After sheepishly asking what a “lash overlay” was, he explained that each liner brush has ridges on the stick part (so technical) that allows you to use the liner fluid on your lashes, over mascara. “The bronze is bbeeaauuuuuutifuuuuuuuul“, he says.
Because they’re seasonal, there are only two shades – a bronze and a teal. While they’re likely very gorgeous on, I’m looking for something a little more everyday and a little less faaaabulouuuuuus!, you know?
So it was decision time. After testing all of the liners on my own hands, I went with the Urban Decay Liquid Liner in Crash – which is a deep, aubergine-purple. After checking out all of the available colors (MANY.), it was the closest I could find to my previous Prune. $18 later, it was mine, and I ran to my house (car) to put it on. It glides so smoothly, there are no icky creases or ugly, jagged lines. The tip was perfect and tapered and narrow… I did have to pull out a stray bristle, though.
I feel obligated to mention a touch of buyer’s remorse, though. Once driving, I kept staring at the super-inky, dark, bold black line on the back of my hand – Perversion by Urban Decay. Ugh, the line is so clear, thick, black, perfect… Next time, I will have it. For now – i’m going to enjoy success.
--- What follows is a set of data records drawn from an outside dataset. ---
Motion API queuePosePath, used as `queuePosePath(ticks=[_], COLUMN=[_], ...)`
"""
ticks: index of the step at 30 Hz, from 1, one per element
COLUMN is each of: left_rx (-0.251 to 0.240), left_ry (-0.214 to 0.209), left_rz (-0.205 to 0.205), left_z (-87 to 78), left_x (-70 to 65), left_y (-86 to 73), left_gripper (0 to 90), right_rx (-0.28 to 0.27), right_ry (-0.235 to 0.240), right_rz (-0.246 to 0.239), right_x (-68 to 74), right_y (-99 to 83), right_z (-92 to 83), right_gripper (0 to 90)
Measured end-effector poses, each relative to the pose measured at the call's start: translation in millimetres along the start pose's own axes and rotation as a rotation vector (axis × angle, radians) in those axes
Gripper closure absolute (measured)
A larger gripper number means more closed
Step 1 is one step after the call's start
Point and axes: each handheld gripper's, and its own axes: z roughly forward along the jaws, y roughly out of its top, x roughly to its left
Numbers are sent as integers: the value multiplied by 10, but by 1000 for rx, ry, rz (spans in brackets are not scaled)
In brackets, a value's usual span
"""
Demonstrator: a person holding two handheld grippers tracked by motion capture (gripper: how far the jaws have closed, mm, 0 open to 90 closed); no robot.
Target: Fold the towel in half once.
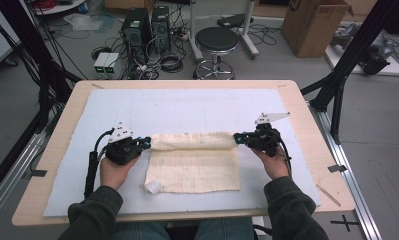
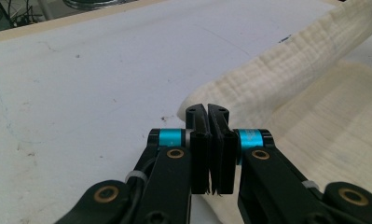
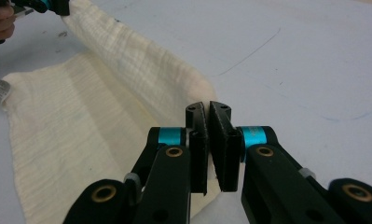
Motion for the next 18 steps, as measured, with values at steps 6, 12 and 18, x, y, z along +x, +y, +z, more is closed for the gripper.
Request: queuePosePath(ticks=[6, 12, 18], left_rx=[15, 17, 28], left_ry=[-18, -40, -54], left_rz=[11, 19, 12], left_z=[-53, -110, -158], left_x=[-41, -90, -139], left_y=[-71, -63, -144], left_gripper=[872, 871, 871], right_rx=[4, -5, -9], right_ry=[12, 28, 39], right_rz=[5, 0, -9], right_x=[60, 128, 189], right_y=[-102, -173, -230], right_z=[-16, -39, -72], right_gripper=[859, 859, 859])
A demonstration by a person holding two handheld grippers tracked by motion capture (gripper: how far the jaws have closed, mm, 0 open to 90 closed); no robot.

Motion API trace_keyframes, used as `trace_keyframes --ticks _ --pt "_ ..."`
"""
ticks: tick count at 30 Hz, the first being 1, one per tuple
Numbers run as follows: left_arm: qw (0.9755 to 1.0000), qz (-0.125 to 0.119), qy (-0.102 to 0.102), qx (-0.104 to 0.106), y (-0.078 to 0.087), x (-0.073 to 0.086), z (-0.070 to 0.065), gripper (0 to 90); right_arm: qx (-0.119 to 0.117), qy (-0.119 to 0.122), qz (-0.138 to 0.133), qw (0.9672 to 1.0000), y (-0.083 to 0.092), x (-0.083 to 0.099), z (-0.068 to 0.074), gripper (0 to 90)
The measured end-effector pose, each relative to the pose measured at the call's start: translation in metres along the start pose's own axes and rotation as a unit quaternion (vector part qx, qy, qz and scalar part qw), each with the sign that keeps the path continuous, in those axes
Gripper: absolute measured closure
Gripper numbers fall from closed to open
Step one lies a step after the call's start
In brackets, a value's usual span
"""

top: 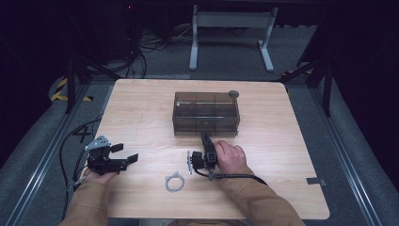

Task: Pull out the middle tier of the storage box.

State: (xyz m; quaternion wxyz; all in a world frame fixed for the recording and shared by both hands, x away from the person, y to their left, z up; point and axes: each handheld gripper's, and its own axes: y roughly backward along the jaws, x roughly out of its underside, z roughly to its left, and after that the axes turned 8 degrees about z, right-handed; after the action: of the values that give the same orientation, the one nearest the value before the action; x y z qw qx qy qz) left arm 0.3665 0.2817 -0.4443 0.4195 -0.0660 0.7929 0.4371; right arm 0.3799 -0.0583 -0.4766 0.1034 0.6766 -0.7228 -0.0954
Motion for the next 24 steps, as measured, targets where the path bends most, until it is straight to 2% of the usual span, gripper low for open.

…for the next 3 hours. As my boyfriend and I sit at a sushi restaurant in Ballard, looking lovingly into each other’s eyes, I notice he’s not exactly looking… into my eyes – he’s looking around them.
“Are you wearing glitter?”
What.
“There’s glitter all over your eyes and stuff.”
WHAT.
Closer inspection reveals that my brand new eyeliner is purple… with silver sparkly bits. Sigh.
I cannot win this damned battle. I’m going back for the black, Perversion, ASAP.